#### Exercise details:
In the entries below, find the string "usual" and return each line holding it.

<<<<

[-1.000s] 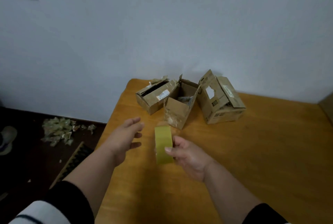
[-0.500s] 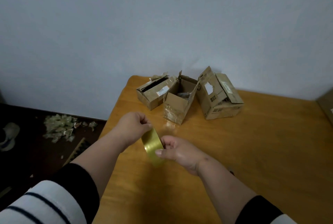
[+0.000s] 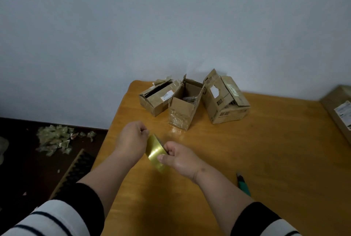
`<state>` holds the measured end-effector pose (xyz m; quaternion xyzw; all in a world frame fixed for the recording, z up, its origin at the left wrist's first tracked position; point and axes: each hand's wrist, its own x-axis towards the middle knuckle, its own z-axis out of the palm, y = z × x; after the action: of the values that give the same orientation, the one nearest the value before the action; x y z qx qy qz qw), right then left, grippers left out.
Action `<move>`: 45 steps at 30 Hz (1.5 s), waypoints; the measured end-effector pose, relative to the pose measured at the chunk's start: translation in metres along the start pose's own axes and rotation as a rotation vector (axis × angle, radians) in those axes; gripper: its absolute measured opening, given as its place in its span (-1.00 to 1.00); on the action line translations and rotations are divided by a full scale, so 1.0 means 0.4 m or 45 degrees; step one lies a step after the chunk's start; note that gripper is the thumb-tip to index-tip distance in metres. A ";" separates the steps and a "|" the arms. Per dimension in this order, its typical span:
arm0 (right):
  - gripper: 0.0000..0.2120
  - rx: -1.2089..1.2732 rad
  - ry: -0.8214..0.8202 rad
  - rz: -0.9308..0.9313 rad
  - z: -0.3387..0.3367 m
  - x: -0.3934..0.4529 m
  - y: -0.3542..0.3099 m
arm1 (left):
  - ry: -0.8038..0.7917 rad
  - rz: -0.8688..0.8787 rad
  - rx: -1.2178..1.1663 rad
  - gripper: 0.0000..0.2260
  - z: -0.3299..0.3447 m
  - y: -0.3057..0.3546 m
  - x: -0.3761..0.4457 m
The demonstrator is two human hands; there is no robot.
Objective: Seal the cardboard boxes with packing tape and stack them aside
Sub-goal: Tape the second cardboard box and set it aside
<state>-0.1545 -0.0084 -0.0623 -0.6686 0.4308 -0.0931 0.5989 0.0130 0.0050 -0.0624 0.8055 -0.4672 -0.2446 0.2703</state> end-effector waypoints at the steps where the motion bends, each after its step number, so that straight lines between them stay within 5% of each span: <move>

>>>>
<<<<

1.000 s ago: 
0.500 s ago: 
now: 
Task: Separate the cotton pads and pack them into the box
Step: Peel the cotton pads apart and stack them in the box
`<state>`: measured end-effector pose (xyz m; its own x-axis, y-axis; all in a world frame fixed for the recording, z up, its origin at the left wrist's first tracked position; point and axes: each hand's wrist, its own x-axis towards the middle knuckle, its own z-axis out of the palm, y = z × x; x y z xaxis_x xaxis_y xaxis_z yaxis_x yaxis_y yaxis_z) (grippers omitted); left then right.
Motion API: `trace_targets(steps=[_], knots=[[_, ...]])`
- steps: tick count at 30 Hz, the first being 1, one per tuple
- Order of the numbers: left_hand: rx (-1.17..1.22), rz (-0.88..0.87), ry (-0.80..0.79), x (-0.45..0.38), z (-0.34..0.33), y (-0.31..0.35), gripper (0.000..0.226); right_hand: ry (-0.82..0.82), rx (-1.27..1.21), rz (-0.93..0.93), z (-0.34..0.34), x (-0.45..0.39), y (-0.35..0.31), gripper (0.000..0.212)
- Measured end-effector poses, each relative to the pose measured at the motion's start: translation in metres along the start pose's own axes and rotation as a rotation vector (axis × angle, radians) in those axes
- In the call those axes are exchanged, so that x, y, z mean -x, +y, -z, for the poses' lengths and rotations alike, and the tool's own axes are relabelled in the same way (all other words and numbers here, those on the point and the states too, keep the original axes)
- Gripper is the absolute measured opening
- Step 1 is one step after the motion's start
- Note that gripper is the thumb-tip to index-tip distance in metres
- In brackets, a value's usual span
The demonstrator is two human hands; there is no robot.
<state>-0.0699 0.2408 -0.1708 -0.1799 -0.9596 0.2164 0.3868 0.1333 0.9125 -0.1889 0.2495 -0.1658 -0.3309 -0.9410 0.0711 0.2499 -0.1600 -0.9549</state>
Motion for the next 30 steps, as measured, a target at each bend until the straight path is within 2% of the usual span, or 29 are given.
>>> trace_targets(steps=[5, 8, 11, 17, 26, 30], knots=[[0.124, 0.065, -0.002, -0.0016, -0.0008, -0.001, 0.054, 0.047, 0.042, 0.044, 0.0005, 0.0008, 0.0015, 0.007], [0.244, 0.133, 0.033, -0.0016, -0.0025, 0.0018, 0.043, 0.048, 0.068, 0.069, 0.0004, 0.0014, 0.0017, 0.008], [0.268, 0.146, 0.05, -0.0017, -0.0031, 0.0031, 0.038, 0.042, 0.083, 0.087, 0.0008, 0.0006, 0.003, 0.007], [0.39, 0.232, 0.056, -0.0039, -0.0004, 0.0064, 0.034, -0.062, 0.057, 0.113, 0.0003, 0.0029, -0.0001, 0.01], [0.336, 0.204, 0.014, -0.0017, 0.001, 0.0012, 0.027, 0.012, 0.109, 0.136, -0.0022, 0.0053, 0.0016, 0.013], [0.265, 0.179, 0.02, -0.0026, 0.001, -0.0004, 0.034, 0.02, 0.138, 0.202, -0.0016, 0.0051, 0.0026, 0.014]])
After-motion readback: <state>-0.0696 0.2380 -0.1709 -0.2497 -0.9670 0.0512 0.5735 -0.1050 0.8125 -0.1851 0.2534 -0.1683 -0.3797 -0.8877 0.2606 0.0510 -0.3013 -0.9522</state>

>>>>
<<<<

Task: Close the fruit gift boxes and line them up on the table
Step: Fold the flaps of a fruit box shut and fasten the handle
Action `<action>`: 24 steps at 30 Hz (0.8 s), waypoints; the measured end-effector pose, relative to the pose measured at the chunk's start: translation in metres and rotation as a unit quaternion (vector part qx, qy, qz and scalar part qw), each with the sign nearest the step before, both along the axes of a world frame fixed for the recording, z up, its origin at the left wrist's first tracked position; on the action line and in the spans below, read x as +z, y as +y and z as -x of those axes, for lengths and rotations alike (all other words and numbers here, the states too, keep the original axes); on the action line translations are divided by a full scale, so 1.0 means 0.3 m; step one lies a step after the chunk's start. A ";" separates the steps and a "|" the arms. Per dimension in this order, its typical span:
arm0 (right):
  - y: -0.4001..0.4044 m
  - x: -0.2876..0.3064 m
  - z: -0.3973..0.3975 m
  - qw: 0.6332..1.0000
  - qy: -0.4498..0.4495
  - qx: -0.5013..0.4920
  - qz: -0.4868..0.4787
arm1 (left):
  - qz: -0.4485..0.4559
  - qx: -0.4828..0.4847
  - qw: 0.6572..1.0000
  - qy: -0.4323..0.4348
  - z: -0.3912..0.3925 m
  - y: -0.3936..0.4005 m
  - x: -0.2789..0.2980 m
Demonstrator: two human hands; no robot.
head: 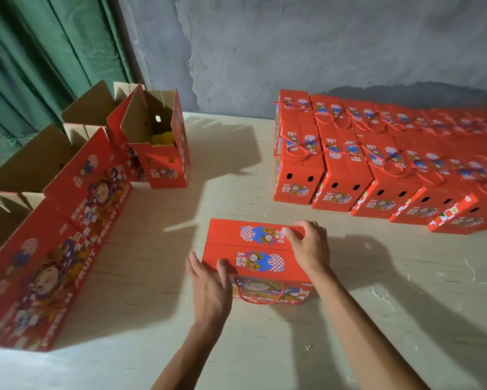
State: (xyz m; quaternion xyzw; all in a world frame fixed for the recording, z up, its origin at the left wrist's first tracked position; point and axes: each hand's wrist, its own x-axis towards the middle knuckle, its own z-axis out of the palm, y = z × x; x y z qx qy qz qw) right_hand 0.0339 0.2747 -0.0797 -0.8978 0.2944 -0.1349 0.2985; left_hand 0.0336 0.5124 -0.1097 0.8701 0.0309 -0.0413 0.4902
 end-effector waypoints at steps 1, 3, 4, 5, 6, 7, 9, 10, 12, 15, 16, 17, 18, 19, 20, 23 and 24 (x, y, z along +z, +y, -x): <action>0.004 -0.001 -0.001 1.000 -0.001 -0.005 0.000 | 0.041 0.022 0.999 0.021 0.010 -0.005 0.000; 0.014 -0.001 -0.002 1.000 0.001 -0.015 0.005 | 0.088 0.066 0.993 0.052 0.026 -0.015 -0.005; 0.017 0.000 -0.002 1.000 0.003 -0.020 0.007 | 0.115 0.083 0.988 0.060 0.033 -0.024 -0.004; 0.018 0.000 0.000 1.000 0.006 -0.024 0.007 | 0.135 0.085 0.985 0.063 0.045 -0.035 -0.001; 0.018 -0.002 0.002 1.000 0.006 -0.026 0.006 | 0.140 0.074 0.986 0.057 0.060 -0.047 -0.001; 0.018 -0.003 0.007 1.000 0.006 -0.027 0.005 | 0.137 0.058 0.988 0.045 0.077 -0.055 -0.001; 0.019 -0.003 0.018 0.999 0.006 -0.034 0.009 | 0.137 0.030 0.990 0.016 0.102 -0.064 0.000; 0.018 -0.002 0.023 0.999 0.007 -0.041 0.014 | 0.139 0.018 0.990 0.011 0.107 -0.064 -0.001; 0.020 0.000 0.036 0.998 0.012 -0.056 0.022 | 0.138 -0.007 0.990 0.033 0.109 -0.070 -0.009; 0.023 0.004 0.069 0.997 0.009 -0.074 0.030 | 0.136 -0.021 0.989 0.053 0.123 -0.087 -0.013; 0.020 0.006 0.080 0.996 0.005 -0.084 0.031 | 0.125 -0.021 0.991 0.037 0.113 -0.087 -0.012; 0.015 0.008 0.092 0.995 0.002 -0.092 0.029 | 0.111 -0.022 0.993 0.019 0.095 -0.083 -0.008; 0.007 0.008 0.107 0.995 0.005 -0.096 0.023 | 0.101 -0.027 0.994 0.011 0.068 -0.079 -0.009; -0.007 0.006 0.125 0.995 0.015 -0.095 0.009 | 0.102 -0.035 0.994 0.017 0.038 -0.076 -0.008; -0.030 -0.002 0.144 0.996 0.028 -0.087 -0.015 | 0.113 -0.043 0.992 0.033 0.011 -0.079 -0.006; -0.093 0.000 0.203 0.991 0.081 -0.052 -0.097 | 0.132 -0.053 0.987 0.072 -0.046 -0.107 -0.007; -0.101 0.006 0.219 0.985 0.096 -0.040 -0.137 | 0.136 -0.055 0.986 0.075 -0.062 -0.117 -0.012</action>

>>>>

#### Response:
- In brackets, a value's usual span
Motion for the next 30 steps, as measured, a target at each bend until the straight path is within 2% of the usual span, or 29 are given.

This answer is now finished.